> **Task description**: Reproduce exactly, from the line containing "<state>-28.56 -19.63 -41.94", every line down to the end of the data below.

START Data records

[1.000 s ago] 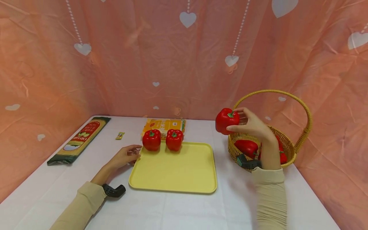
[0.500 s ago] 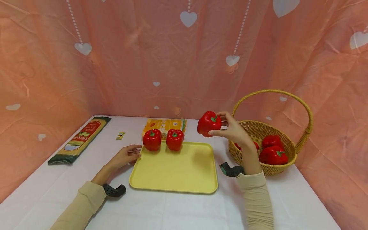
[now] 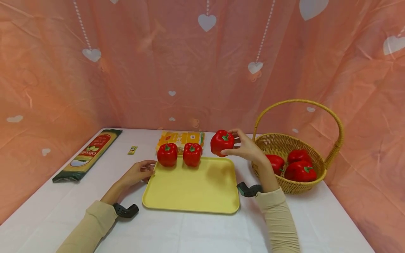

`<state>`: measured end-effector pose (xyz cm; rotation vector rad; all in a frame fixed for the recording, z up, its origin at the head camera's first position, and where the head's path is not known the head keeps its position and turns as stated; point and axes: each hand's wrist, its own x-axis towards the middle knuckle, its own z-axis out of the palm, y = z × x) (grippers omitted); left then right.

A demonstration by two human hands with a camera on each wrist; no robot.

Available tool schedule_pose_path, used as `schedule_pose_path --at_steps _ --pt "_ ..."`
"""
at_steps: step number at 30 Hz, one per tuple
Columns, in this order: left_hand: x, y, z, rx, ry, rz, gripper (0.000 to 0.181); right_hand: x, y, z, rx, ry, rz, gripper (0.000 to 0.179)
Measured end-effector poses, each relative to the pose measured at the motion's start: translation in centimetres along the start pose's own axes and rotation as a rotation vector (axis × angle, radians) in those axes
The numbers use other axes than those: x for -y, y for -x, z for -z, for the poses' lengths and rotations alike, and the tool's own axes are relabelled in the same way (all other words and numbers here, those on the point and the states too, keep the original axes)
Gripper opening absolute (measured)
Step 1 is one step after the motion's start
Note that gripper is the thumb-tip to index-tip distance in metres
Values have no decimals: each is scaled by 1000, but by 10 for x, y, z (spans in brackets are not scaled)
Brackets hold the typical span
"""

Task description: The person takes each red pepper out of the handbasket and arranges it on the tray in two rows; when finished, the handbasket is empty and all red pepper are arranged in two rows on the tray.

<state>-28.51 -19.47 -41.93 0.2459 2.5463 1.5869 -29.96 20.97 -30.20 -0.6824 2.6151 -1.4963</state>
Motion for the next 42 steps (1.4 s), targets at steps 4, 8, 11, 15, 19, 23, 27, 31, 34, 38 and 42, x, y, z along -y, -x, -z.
schedule_pose_path --at_steps 4,8,11,15,19,23,27,31,34,38,42 --pt "0 1 0 0 1 -6 45 -8 -5 -6 14 -6 -10 72" --pt "1 0 0 -9 -3 -2 46 -18 -11 -13 26 6 -6 71" --pt "1 -1 0 -13 -5 14 46 -24 -15 -17 42 7 9 69" --pt "1 -2 0 -13 -7 16 46 -31 -19 -21 60 4 25 67" --pt "0 -2 -1 -19 -2 23 46 -39 -22 -23 90 16 27 64" --pt "-1 -1 -1 -12 -2 25 46 -46 -24 -24 127 39 32 63" --pt "-1 -1 -1 -8 5 25 46 -52 -25 -26 141 37 16 63" --pt "-2 0 -2 -8 6 23 46 -57 -27 -28 152 24 -7 63" --pt "-3 1 -2 -9 0 26 47 -59 -27 -29 156 16 -15 64" --pt "-4 1 -1 -17 -2 36 47 -60 -27 -29 154 17 -16 64" --pt "-4 2 -2 -15 -5 29 47 -59 -26 -29 160 35 -18 65"
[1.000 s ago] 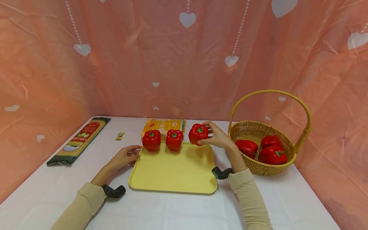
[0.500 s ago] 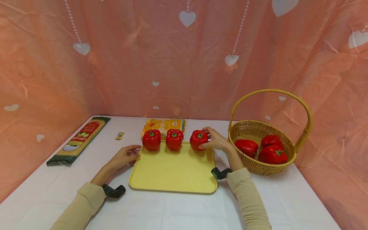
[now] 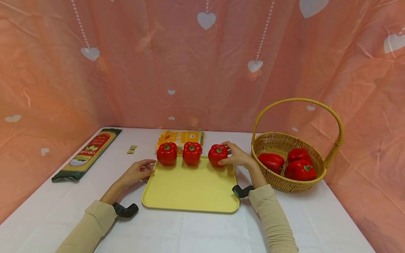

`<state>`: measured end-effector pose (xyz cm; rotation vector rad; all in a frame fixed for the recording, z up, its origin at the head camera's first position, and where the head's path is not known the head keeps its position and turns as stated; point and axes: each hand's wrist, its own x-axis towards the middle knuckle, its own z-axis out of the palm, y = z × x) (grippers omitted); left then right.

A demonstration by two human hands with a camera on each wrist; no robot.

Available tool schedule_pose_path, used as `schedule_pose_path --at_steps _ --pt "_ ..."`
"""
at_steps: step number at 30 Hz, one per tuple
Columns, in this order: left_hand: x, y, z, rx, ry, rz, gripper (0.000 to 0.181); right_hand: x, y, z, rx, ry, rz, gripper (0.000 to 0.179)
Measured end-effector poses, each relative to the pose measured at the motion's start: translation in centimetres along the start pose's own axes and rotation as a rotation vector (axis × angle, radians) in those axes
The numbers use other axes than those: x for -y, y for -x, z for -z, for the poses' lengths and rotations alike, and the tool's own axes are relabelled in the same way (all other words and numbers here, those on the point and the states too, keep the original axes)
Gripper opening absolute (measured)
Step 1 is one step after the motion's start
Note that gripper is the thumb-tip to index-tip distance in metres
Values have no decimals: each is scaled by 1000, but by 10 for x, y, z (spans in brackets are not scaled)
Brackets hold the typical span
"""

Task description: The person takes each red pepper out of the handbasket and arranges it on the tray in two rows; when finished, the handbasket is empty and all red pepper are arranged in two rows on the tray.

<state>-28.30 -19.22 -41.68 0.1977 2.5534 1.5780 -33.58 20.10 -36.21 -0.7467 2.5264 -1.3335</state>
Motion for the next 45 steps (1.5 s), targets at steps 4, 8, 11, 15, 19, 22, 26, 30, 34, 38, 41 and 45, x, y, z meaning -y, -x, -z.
schedule_pose_path --at_steps 4,8,11,15,19,22,26,30,34,38,41,45 --pt "1 0 0 3 6 -1 47 0 1 -1 6 19 -16 67" --pt "1 -1 0 12 3 -19 47 -1 1 -1 6 10 -33 70" --pt "1 0 0 12 -2 -21 47 -1 2 -1 7 0 -38 72" --pt "1 0 0 6 -7 -15 46 -2 2 0 4 -10 -35 75" --pt "1 0 0 5 -6 -16 46 -1 2 2 3 -9 -19 78" --pt "1 0 0 8 -8 -17 46 3 5 5 -2 -17 -6 79" --pt "1 0 0 10 -9 -13 46 13 12 10 -22 -14 13 78" --pt "-1 0 0 10 -5 -9 46 19 16 18 -39 -25 53 77" --pt "-1 0 1 10 0 -9 47 27 22 27 -39 -47 93 75" --pt "-1 0 1 11 5 -8 47 34 33 38 -34 -9 132 67" --pt "0 0 1 13 5 -10 46 40 45 48 -33 26 157 59" --pt "1 0 2 11 -1 -9 46 45 61 64 -59 46 164 53"
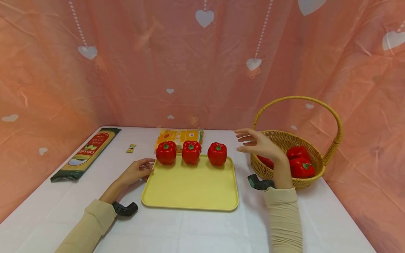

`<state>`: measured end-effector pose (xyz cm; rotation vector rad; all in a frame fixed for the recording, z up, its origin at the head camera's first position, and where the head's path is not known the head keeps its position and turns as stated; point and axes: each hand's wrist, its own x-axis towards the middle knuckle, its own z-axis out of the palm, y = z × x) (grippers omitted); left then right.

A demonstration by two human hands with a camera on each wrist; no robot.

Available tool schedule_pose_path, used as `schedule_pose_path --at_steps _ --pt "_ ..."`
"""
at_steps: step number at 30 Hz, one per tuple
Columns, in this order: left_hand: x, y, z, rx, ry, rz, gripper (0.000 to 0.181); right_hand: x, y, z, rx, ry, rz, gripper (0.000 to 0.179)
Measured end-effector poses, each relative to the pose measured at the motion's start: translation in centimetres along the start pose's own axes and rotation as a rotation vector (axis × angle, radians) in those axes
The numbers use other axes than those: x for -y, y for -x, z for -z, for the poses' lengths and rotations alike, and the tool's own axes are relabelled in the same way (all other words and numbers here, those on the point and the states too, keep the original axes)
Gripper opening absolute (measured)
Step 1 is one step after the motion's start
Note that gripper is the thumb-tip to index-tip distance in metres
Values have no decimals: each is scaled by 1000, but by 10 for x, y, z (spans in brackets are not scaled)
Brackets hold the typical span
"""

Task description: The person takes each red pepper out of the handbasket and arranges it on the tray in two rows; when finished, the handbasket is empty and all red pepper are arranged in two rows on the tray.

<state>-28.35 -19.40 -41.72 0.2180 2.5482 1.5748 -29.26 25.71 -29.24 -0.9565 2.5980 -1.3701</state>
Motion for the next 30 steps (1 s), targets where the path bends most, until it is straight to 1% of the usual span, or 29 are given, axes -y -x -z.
schedule_pose_path --at_steps 2,5,9,11,16,19,21,26,28,30 --pt "1 0 0 0 -2 1 47 1 7 8 -21 -1 0 52" --pt "2 0 1 7 7 -17 48 1 16 17 -62 -10 -3 50" --pt "4 -1 1 14 26 -35 47 -1 29 27 -133 -27 -4 47" --pt "4 -2 1 13 30 -29 46 -3 35 31 -170 -20 0 45" --pt "3 -3 1 11 33 -21 46 -8 46 38 -258 -28 8 43" --pt "4 -3 1 13 32 -27 47 -13 49 41 -328 -49 3 41" --pt "4 -3 2 14 33 -30 47 -18 50 42 -374 -65 14 40" --pt "3 -2 2 11 28 -35 46 -34 52 45 -481 -213 36 37" --pt "3 -2 2 11 25 -35 46 -39 53 45 -531 -266 14 35" --pt "3 -2 1 13 25 -33 46 -42 54 46 -562 -300 -5 34"
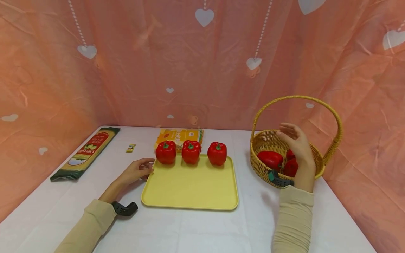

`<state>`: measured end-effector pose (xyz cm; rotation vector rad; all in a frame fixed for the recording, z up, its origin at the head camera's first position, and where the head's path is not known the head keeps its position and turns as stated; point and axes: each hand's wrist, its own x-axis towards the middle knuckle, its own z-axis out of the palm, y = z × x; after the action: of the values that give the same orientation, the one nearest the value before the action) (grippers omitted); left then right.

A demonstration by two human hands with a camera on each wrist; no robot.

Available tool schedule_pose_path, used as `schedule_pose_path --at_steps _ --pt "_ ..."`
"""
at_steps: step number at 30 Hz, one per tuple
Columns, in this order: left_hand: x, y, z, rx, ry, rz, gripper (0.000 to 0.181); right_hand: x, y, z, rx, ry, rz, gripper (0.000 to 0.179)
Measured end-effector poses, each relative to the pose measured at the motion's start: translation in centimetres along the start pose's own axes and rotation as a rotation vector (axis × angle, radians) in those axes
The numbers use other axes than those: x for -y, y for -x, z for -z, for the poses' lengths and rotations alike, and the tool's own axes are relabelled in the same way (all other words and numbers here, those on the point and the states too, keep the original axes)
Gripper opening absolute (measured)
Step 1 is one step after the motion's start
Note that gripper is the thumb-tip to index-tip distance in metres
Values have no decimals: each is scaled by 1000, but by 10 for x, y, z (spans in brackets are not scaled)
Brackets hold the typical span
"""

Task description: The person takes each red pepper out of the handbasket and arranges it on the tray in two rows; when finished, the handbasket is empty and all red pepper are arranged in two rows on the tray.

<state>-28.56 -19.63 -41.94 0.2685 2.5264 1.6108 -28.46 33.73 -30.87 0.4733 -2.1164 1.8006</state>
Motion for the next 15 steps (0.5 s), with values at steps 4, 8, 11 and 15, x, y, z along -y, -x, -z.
schedule_pose_path --at_steps 4,8,11,15 --pt "0 -1 -1 5 -3 4 47 -2 0 3 -1 44 -60 29" --pt "1 -2 -1 3 -3 8 47 -4 -4 7 97 197 -110 28" --pt "1 -2 -1 -2 4 14 46 -5 -8 10 172 274 -132 28" --pt "1 -1 0 -5 9 17 46 -6 -16 14 240 311 -168 33"
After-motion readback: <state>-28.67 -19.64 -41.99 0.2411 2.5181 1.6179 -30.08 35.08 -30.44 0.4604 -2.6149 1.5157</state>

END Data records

> **Solution for this problem**:
<state>-28.56 -19.63 -41.94 0.2685 2.5264 1.6108 -28.46 33.73 -30.87 0.4733 -2.1164 1.8006</state>
Motion for the next 15 steps (0.5 s), with values at steps 4, 8, 11 and 15, x, y, z along -y, -x, -z.
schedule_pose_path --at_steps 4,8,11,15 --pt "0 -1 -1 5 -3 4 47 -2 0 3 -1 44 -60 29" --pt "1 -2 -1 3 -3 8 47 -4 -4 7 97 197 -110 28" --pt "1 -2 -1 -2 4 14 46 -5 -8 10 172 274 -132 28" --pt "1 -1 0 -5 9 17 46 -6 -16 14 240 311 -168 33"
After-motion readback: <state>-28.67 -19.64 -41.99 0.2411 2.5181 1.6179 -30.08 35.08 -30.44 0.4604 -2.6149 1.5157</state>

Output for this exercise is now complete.